▶ Try it
Would you please copy every line of the material that follows, exactly as it reads?

════════════════════

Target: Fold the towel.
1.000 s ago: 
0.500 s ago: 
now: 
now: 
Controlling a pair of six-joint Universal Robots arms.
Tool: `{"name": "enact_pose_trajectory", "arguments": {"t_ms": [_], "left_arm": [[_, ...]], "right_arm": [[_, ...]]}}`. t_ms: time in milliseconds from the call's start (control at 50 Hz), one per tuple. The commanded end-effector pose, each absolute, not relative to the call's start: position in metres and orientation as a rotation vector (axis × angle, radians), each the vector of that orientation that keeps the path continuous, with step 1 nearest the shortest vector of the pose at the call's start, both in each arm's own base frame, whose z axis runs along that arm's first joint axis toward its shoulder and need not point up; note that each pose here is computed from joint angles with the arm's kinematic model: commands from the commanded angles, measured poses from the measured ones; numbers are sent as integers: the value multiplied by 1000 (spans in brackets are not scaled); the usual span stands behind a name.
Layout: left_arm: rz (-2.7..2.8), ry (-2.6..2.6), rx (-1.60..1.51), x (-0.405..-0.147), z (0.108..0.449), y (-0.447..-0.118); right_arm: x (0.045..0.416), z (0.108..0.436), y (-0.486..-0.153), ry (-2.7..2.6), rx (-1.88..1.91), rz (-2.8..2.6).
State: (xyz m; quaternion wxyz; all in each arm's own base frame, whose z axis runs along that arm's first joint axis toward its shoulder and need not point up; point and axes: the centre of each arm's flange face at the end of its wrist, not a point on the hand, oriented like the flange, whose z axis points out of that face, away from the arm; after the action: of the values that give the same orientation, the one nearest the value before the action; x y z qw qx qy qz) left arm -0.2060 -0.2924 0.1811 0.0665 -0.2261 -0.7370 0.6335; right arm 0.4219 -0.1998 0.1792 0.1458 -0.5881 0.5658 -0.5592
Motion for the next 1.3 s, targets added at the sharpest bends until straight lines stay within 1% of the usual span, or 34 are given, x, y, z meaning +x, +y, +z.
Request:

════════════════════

▶ Solution for this task
Target: Fold the towel.
1.000 s ago: 
0.500 s ago: 
now: 
now: 
Controlling a pair of six-joint Universal Robots arms.
Tool: `{"name": "enact_pose_trajectory", "arguments": {"t_ms": [_], "left_arm": [[_, ...]], "right_arm": [[_, ...]]}}`. t_ms: time in milliseconds from the call's start (control at 50 Hz), one per tuple. The commanded end-effector pose, each absolute, not relative to the call's start: position in metres and orientation as a rotation vector (axis × angle, radians), each the vector of that orientation that keeps the path continuous, with step 1 nearest the shortest vector of the pose at the call's start, both in each arm's own base frame, whose z axis runs along that arm's first joint axis toward its shoulder and need not point up; note that each pose here is computed from joint angles with the arm's kinematic model: commands from the commanded angles, measured poses from the measured ones; numbers are sent as integers: the value multiplied by 1000 (spans in brackets are not scaled); the usual span stands behind a name.
Layout: left_arm: rz (-2.7..2.8), ry (-2.6..2.6), rx (-1.60..1.51), x (-0.405..-0.147), z (0.108..0.449), y (-0.447..-0.118); right_arm: x (0.045..0.416), z (0.108..0.436), y (-0.486..-0.153), ry (-2.7..2.6), rx (-1.88..1.91), rz (-2.8..2.6).
State: (xyz m; quaternion wxyz; all in each arm's own base frame, whose z axis runs along that arm's first joint axis toward its shoulder and need not point up; point and axes: the centre of each arm's flange face at the end of its wrist, not a point on the hand, oriented like the flange, whose z axis points out of that face, away from the arm; after the action: of the values that give the same orientation, the one nearest the value before the action; x y z qw qx qy qz) left arm -0.2060 -0.2924 0.1811 0.0665 -0.2261 -0.7370 0.6335; right arm 0.4219 -0.1998 0.1792 0.1458 -0.5881 0.5658 -0.5592
Motion for the next 1.3 s, targets added at the sharpest bends until straight lines stay within 1% of the usual span, or 34 are given, x, y, z meaning +x, +y, +z.
Request:

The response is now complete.